By Jonny Lupsha, Wondrium Staff Writer
The River Thames is a beautiful landmark of England—but it wasn’t always. In fact, its notorious stench led to urban reforms and waste management solutions. This week on Wondrium Shorts, endure the Great Stink of 1858.
London is one of the greatest and most historical cities on Earth. In fact, the attraction to the city was so great that its population doubled between 1715 and 1815, from 630,000 people to 1.4 million. Forty years later, 3.2 million Londoners roamed the streets. Due to the population explosion, waste disposal became a huge problem. It was even dumped in the streets. Flushable toilets and industrial waste led into the Thames, London’s great river.
Things came to a head in 1858 when the stench became so powerful it overwhelmed the entire city. In his video series Notorious London: A City Tour, Dr. Paul Deslandes, Professor of History at the University of Vermont, explains the Great Stink of 1858.
London Goes down the Drain
As indoor and outdoor restrooms flourished, so did the cesspool—a small, crude pit dug under houses to which waste would drain. They were emptied in the wee hours of the morning by sanitation workers known as “night soil” men, who charged a shilling to empty the cesspool with a bucket and scrape its walls.

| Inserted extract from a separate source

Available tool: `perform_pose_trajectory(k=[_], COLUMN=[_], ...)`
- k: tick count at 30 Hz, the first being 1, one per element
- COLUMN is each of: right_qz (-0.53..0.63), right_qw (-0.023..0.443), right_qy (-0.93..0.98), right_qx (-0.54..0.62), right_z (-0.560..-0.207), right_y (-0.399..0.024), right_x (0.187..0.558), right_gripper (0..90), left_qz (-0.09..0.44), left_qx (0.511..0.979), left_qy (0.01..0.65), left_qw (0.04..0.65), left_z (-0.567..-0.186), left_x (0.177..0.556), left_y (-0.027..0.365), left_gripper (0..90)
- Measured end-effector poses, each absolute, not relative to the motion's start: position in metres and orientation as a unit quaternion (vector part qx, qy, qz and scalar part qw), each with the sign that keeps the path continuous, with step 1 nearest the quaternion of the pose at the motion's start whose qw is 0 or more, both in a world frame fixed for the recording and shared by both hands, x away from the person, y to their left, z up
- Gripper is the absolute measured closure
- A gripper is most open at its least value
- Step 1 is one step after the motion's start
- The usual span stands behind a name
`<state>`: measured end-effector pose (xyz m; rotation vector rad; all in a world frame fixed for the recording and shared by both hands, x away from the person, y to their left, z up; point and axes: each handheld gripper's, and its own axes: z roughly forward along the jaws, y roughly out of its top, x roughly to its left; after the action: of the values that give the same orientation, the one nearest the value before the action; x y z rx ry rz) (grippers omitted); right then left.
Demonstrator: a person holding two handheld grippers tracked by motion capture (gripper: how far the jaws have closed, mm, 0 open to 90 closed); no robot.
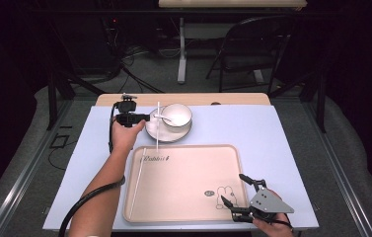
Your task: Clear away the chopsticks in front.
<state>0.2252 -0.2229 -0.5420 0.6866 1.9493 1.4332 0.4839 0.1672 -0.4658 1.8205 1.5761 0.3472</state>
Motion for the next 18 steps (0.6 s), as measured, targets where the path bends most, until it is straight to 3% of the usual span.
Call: perform_pose_trajectory(k=[3, 11, 18], right_qz=[0.543, 0.542, 0.543], right_qw=[0.308, 0.308, 0.307], right_qy=[0.737, 0.738, 0.737], right_qx=[0.26, 0.259, 0.259], right_z=[-0.542, -0.542, -0.542], right_y=[-0.223, -0.223, -0.223], right_x=[0.225, 0.225, 0.225], right_gripper=[13.5, 13.5, 13.5], left_qz=[0.105, 0.122, 0.12], left_qx=[0.696, 0.692, 0.69], left_qy=[0.619, 0.625, 0.628], left_qw=[0.348, 0.339, 0.34], left_z=[-0.47, -0.477, -0.481], left_x=[0.488, 0.494, 0.499], left_y=[0.168, 0.166, 0.163], left_gripper=[66.2, 58.2, 60.3])
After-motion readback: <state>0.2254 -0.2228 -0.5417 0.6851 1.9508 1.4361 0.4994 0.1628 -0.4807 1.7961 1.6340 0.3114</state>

“Londoners with the financial means to do so had plumbers connect their water-closets and cesspools—often surreptitiously—directly to the city’s drainage system and sewers, which had initially been constructed to transport rainwater and waste from streets directly into the Thames,” Dr. Deslandes said. “By 1815, city prohibitions enacted to keep waste separate from stormwater and other types of runoff had been lifted.”

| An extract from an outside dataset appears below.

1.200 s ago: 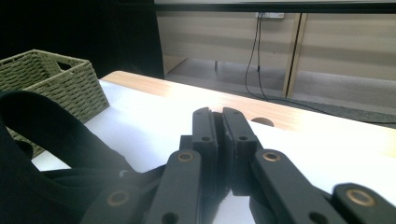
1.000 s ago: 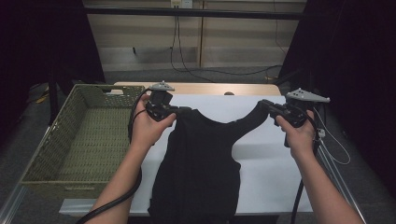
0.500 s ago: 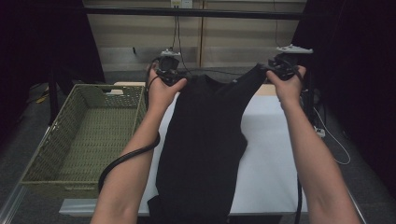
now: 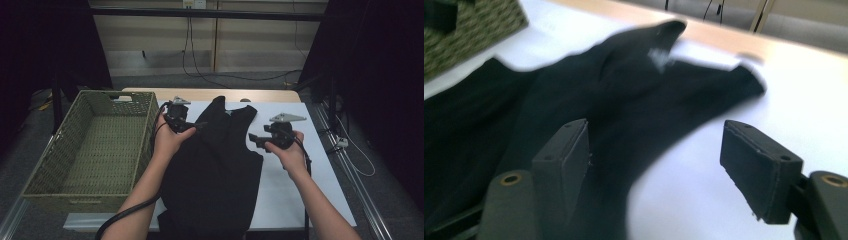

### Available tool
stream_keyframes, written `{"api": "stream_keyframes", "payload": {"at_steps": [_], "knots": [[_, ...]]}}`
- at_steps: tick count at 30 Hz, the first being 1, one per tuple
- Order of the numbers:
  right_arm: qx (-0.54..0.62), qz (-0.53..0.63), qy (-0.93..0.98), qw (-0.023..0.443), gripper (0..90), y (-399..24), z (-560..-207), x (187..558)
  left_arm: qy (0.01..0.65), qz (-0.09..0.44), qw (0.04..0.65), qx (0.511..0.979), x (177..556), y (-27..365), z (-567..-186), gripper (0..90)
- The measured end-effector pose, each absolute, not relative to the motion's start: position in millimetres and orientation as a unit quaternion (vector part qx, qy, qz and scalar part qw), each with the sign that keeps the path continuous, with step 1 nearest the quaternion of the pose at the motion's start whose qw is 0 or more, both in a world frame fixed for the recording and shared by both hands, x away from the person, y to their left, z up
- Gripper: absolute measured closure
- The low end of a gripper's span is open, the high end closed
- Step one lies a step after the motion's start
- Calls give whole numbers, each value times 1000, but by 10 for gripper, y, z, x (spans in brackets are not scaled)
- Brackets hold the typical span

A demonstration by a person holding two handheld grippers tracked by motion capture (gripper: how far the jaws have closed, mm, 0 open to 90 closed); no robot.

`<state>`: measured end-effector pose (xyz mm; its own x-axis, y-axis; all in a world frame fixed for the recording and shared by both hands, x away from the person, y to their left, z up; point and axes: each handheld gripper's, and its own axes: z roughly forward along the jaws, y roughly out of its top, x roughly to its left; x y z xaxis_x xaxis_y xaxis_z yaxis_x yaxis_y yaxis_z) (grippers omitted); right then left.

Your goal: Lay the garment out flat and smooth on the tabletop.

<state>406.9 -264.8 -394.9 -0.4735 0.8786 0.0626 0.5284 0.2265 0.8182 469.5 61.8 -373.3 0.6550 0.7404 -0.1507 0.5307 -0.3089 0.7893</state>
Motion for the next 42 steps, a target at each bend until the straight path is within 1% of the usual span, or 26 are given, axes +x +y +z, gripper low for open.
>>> {"api": "stream_keyframes", "payload": {"at_steps": [4,5,6,8,10,13,15,18,20,21,22,23,24,25,27,29,30,31,32,33,34,35,36,37,41,42], "knots": [[471,407,756,203,268,-2630,-4096,3785,388,117,432,806,4568,640,-3762,122],[472,406,755,206,269,-2630,-4119,3744,399,107,442,796,4529,629,-3786,117],[471,404,756,209,270,-2630,-4157,3686,382,110,428,812,4526,661,-3789,113],[478,402,754,205,269,-2634,-4217,3614,381,109,430,811,4476,664,-3819,113],[481,397,755,204,269,-2633,-4264,3565,396,102,440,799,4425,639,-3861,106],[491,384,754,208,269,-2639,-4331,3502,377,107,424,816,4366,673,-3898,101],[505,375,750,203,270,-2649,-4372,3471,384,100,431,811,4321,658,-3931,97],[521,359,750,194,296,-2631,-4444,3424,373,103,421,820,4271,679,-3961,92],[523,351,751,198,322,-2619,-4485,3402,378,100,427,815,4238,694,-3986,91],[528,349,750,191,332,-2606,-4501,3383,383,101,431,811,4220,695,-3995,91],[532,347,748,192,354,-2599,-4513,3365,373,102,424,819,4213,726,-3999,90],[533,345,750,187,402,-2584,-4524,3350,385,101,439,805,4183,708,-4017,88],[532,341,752,187,411,-2568,-4538,3335,369,103,428,818,4174,737,-4023,88],[535,346,748,186,401,-2536,-4560,3309,368,104,427,819,4158,740,-4028,88],[532,336,751,201,429,-2489,-4564,3283,367,102,426,821,4132,731,-4053,88],[532,340,749,202,507,-2452,-4565,3282,365,102,421,824,4130,744,-4044,88],[531,337,750,206,528,-2434,-4564,3282,370,103,432,816,4121,740,-4045,88],[534,338,747,208,547,-2419,-4568,3284,364,106,428,820,4119,753,-4034,87],[530,338,748,211,586,-2409,-4571,3283,377,101,442,808,4098,728,-4038,88],[525,339,751,213,646,-2402,-4573,3281,362,104,430,820,4103,756,-4025,88],[523,342,751,212,702,-2400,-4575,3276,363,104,427,822,4095,759,-4019,88],[522,346,751,210,737,-2397,-4580,3273,374,101,438,811,4076,738,-4022,88],[518,349,753,208,796,-2395,-4579,3272,359,106,426,824,4081,768,-4006,88],[516,352,755,199,856,-2399,-4577,3270,358,108,425,824,4075,775,-3998,87],[516,355,755,192,870,-2424,-4563,3274,368,105,436,815,4039,778,-3975,85],[514,357,756,190,871,-2448,-4562,3277,358,109,434,819,4039,797,-3967,84]]}}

According to Dr. Deslandes, eight private companies provided water to London’s residents. Most of these companies drew water directly from the river and sold it to customers for drinking and bathing. In 1842, social reformer Edwin Chadwick published a paper warning about the consequences of not investing in infrastructure reform like removal of sewage waste to the countryside, but resistance to change kept human waste flowing through the city and into the Thames.
A Stain on the City
“By 1857, the city was spewing 250 tons of fecal matter a day into the river, along with a variety of other harmful substances,” Dr. Deslandes said. “The reckoning that had been building for decades finally came in the late spring and summer of 1858.”
Everyone from Charles Dickens to Queen Victoria wrote about the Great Stink. Newspapers and satire magazines covered the topic extensively. For example, according to Dr. Deslandes, the London Standard wondered if a river full of the “rankest and most offensive effluvia” was truly befitting of London.

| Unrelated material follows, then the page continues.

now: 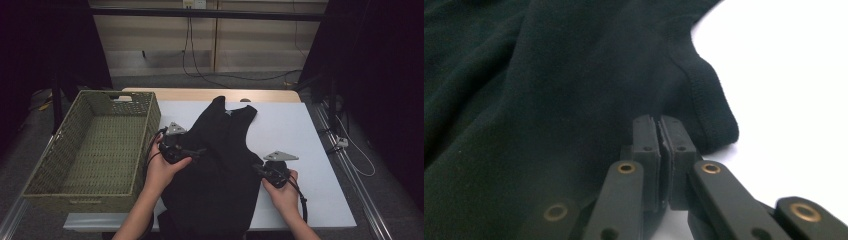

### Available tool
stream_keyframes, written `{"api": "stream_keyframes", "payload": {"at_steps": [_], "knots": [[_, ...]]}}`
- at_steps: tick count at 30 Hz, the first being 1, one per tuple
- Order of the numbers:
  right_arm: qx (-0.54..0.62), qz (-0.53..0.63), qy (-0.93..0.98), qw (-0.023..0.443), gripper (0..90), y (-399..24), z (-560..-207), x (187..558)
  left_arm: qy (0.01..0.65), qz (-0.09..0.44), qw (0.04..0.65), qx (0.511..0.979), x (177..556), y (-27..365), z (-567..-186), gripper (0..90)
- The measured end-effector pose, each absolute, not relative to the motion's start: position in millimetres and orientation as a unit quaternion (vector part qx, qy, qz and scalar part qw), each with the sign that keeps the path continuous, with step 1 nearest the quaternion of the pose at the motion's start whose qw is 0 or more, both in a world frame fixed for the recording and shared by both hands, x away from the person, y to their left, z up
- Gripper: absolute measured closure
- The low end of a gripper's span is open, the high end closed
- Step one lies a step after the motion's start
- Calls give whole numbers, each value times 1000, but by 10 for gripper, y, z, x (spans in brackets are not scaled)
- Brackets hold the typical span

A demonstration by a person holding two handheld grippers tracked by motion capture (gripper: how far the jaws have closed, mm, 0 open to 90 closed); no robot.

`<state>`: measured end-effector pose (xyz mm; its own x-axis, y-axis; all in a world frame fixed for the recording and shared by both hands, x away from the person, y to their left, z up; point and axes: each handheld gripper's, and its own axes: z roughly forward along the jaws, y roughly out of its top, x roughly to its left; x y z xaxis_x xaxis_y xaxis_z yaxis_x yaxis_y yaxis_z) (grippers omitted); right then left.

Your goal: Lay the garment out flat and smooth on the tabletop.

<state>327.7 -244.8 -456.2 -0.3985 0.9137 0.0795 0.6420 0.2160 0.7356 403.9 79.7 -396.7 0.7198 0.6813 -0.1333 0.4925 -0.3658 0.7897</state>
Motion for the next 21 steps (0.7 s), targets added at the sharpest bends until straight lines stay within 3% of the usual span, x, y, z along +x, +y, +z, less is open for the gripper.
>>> {"api": "stream_keyframes", "payload": {"at_steps": [6,21], "knots": [[535,378,735,177,874,-2680,-4500,3265,363,102,437,817,3995,800,-3963,79],[583,367,697,201,875,-3345,-4464,3356,358,101,433,821,3936,869,-3936,67]]}}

How did London’s 3.4 million residents deal with it all?
“Those who lived near the river and could afford to leave their homes did, but many, including the poorest, had little choice but to cope,” he said. “They wore handkerchiefs around their faces to block the smell or carried sweet-smelling herbs and fragrances to sniff. The government attempted to deal with the problem by ordering some 250 tons of lime a day to be dumped into those points where sewers fed into the river.”
However, lime was expensive and not fully effective. In the end, only by funding a wastewater infrastructure project aligned with Chadwick’s early warnings solved the problem.